Inditex is a pioneer among “fast fashion” companies, which essentially imitate the latest fashions and speed their cheaper versions into stores. Every one of Inditex’s brands — Zara, Zara Home, Bershka, Massimo Dutti, Oysho, Stradivarius, Pull & Bear and Uterqüe — follow the Zara template: trendy and decently made but inexpensive products sold in beautiful, high-end-looking stores. Zara’s prices are similar to those of the Gap: coats for $200, sweaters for $70, T-shirts for $30.
Inditex now makes 840 million garments a year and has around 5,900 stores in 85 countries, though that number is always changing because Inditex has in recent years opened more than a store a day, or about 500 stores a year. Right now there are around 4,400 stores in Europe, and almost 2,000 in Spain alone. Inditex’s main rivals are way behind. Arcadia Group, which owns Topshop, among others, has about 3,000 stores worldwide; H&M, based in Sweden, has 2,500 (when you include its smaller lines of stores); and Mango, based in Spain, 2,400.

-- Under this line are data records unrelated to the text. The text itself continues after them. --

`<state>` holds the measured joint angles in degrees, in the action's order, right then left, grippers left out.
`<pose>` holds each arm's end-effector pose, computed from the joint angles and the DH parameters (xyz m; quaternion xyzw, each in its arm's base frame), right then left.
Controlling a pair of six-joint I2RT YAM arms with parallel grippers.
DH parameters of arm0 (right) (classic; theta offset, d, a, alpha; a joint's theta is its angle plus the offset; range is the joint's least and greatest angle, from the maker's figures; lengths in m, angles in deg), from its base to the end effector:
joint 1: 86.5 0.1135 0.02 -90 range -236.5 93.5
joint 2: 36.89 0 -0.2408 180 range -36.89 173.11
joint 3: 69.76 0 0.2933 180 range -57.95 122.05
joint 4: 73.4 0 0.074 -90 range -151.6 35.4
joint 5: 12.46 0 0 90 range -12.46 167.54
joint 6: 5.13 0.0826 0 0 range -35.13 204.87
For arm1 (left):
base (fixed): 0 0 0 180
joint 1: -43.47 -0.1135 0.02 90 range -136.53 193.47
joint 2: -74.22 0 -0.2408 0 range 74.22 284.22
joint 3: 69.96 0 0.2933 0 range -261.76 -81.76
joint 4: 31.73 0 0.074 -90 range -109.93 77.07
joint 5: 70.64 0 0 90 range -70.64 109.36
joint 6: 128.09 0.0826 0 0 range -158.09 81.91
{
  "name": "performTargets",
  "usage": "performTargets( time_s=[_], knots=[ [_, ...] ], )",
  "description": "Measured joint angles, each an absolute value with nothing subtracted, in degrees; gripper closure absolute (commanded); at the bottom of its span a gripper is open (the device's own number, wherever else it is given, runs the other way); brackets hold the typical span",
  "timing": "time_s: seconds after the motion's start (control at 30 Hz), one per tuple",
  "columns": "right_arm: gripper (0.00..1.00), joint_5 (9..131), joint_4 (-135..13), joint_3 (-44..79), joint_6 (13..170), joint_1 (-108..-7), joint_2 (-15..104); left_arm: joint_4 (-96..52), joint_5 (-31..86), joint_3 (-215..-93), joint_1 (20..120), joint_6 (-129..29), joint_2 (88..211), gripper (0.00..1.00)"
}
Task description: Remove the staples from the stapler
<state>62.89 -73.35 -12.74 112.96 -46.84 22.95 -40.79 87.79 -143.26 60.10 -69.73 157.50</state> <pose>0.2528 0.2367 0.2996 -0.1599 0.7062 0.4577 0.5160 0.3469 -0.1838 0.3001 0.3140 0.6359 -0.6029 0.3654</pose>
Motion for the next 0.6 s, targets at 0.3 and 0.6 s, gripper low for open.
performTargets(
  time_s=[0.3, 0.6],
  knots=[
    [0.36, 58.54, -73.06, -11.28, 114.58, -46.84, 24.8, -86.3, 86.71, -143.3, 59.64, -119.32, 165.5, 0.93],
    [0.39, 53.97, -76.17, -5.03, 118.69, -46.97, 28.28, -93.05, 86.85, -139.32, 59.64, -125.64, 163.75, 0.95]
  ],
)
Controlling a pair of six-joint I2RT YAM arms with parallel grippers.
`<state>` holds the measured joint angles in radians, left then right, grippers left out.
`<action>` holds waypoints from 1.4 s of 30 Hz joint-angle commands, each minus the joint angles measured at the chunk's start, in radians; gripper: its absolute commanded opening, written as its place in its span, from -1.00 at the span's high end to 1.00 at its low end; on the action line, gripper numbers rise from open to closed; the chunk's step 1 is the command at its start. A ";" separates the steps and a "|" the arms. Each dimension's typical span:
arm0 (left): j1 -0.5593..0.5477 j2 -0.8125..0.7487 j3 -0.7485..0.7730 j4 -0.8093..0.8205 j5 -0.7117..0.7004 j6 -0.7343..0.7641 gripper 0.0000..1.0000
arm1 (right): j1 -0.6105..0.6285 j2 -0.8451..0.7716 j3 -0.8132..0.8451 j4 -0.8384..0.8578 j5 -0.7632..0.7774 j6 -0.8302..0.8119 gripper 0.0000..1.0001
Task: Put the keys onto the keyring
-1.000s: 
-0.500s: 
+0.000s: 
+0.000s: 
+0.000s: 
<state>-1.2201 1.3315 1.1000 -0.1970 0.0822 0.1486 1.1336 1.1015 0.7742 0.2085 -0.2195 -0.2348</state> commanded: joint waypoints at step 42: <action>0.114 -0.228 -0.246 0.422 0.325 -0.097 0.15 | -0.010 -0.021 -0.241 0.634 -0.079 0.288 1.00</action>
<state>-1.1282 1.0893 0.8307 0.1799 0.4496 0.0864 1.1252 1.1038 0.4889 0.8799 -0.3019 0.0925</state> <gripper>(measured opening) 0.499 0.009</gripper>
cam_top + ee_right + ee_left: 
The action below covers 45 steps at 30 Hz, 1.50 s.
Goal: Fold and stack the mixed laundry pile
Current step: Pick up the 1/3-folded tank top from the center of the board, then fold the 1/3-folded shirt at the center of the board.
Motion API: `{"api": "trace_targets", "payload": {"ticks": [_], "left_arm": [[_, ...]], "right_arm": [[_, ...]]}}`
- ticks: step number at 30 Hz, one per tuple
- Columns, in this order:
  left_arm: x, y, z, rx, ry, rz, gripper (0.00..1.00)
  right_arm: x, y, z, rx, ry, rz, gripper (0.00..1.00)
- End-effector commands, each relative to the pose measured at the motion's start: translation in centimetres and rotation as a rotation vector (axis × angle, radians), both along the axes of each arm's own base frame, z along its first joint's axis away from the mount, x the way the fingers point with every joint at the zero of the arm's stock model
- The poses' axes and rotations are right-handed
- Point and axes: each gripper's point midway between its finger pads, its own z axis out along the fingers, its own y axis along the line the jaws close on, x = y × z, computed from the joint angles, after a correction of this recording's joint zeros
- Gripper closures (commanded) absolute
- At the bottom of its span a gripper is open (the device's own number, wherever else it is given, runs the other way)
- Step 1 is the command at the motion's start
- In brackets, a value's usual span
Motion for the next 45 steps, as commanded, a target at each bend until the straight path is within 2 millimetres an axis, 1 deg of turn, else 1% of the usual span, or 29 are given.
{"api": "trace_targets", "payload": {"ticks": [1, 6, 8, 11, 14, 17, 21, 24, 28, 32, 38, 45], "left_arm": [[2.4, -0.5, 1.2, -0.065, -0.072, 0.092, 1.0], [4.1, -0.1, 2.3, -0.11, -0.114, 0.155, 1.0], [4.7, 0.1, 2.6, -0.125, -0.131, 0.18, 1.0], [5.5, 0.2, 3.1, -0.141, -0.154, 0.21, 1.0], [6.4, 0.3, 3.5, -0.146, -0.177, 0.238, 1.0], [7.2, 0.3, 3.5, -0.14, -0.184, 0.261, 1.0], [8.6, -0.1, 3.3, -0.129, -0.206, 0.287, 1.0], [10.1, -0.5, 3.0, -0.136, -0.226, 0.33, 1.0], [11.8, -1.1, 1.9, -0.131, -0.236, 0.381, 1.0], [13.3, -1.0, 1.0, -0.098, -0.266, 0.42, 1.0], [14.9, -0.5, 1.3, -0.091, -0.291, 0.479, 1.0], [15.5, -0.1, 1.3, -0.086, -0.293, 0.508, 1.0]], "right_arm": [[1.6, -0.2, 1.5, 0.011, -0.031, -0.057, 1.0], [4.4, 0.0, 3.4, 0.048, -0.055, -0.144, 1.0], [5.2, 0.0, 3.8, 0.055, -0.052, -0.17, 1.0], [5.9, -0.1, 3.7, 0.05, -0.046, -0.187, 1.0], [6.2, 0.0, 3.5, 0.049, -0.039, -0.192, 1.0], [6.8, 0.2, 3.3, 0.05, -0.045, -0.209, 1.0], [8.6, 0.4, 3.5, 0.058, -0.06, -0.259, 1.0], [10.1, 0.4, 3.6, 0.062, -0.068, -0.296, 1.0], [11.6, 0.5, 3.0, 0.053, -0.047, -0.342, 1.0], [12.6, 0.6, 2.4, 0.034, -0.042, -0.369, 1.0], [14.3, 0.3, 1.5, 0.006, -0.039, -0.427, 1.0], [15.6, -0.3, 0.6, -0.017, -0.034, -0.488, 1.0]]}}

In an Inditex conference room, Echevarría gave me a multimedia presentation about the company. The number of stores in different countries popped up on the screen — including 289 in China and 45 in the United States. Since the time of our meeting, in late July, Inditex has reached 350 stores in China and opened another in the United States. The company’s march appears to be as inexorable as the passage of the seasons. But can Inditex survive its own expansion?
“When we open a market, everyone asks, ‘How many stores will you open?’ ” he said. “Honestly, I didn’t know. It depends on the customer and how big the demand is. We must have the dialogue with the customers and learn from them. It’s not us saying you must have this. It’s you saying it.”